Do Ontario credit unions offer better auto loan rates than the big banks?
Ontario credit unions, including Meridian Credit Union (over 380,000 members), DUCA Credit Union, and Alterna Savings, frequently offer auto loan rates that are competitive with or lower than the Big 5 banks. Credit unions reinvest profits into member rates and services rather than distributing them to shareholders, and they often have more flexible underwriting criteria. Meridian, as Ontario's largest credit union, operates branches across the province and offers both new and used vehicle financing.
How do Ontario's high insurance costs affect auto loan decisions?
Ontario has the highest average auto insurance premiums in Canada, ranging from $1,700 to $2,400 per year depending on your location, driving record, and vehicle type. GTA drivers and new drivers face the steepest rates. When calculating whether you can afford a vehicle loan, include the insurance premium alongside the monthly loan payment, fuel, and maintenance. A lower vehicle price can reduce both your financing cost and your insurance premium.
Can I buy a vehicle from another province and register it in Ontario?
Yes, but you must pay Ontario's 13% RST when registering the vehicle at ServiceOntario, regardless of any tax paid in the originating province. The vehicle also requires a Safety Standards Certificate from a licensed Ontario DriveON inspection centre before it can be registered. If the vehicle was previously registered in a province with lower taxes, you will not receive credit for tax already paid. This often makes out-of-province purchases less cost-effective than they appear.
What happens if I default on an auto loan in Ontario?
If you miss payments on a secured auto loan in Ontario, the lender can begin repossession proceedings because the car serves as collateral.

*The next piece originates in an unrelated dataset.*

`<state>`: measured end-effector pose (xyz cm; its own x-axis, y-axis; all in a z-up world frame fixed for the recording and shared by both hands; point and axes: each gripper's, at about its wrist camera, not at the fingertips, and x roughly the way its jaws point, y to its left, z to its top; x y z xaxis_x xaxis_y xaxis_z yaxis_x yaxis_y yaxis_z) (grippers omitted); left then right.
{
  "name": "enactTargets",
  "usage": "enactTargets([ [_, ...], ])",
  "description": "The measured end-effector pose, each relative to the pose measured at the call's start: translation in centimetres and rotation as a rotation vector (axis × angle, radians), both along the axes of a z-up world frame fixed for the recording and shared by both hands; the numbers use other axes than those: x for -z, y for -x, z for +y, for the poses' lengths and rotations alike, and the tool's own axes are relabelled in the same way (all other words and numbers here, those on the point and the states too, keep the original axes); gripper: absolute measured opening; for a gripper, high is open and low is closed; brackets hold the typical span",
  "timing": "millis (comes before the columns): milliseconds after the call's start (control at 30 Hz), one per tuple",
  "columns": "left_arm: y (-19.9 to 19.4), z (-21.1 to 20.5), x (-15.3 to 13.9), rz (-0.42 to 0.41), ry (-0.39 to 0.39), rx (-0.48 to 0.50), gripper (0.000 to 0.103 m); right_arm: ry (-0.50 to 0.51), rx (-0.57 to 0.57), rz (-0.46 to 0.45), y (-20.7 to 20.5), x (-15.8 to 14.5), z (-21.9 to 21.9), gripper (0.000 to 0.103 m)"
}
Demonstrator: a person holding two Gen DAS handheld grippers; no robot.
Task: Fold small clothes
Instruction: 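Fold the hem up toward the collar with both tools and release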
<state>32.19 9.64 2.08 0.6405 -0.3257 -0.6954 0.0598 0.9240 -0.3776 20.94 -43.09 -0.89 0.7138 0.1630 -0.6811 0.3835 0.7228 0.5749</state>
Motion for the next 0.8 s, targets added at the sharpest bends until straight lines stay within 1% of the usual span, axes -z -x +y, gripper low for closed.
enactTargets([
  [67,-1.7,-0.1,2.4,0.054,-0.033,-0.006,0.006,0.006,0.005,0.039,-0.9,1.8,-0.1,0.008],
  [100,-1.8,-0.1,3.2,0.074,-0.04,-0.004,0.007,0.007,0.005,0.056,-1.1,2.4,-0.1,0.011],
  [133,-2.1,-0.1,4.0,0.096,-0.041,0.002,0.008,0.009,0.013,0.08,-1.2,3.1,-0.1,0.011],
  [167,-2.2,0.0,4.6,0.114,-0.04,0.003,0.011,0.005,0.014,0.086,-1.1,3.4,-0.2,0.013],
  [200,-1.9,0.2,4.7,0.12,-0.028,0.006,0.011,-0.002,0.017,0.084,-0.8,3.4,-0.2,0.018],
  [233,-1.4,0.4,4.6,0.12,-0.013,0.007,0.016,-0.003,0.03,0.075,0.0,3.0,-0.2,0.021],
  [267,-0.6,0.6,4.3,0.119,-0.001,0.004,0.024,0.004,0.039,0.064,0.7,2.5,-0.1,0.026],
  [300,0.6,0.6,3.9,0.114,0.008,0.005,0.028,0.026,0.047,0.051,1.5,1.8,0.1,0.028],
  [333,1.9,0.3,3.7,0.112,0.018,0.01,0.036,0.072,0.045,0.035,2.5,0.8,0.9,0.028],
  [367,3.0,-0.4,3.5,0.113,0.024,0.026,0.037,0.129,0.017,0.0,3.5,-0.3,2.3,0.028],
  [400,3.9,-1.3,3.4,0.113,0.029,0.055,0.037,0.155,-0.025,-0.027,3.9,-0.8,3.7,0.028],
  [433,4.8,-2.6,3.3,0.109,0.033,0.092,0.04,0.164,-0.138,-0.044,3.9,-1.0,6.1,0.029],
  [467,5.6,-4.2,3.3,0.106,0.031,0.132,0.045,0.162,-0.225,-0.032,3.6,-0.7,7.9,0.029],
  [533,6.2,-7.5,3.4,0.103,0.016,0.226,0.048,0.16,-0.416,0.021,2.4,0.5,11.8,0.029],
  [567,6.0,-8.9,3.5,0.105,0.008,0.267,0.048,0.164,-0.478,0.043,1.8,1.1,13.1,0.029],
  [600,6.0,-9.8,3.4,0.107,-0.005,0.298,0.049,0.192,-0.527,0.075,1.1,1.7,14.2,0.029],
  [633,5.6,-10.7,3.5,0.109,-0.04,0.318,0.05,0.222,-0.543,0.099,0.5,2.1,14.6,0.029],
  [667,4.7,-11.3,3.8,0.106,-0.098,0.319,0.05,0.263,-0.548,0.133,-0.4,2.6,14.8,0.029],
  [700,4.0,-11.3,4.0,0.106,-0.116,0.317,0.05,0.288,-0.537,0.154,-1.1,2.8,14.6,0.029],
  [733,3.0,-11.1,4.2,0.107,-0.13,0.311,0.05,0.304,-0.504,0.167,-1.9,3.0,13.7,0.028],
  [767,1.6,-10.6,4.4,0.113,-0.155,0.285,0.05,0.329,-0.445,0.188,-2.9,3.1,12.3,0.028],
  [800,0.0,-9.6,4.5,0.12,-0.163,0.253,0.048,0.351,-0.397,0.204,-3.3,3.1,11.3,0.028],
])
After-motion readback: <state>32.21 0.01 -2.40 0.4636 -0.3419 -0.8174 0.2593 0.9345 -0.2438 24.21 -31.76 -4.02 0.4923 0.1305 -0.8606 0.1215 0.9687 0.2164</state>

However, Ontario's Consumer Protection Act provides an important safeguard: once you have paid off two-thirds or more of your financing obligation, the lender must obtain a court order from the Ontario Superior Court of Justice before repossessing the vehicle. Contact your lender immediately if you are having difficulty making payments, as many will negotiate revised terms before pursuing legal action.
Is dealer financing worth considering in Ontario?
Dealer financing is convenient because you can arrange it at the point of sale, but it often includes a dealer reserve markup of 1% to 3% above the rate the lender actually offered. Manufacturer promotional rates (zero-percent or low-rate offers) on specific new models can be genuine savings, but read the conditions carefully as they may require a shorter term or a larger down payment. Getting pre-approved through a credit union or bank before visiting an OMVIC-registered dealership gives you a baseline rate to negotiate against.
This content is for informational purposes only and does not constitute financial or legal advice. Auto loan terms, rates, and eligibility vary by lender. Consult a licensed Ontario auto financing professional before making borrowing decisions.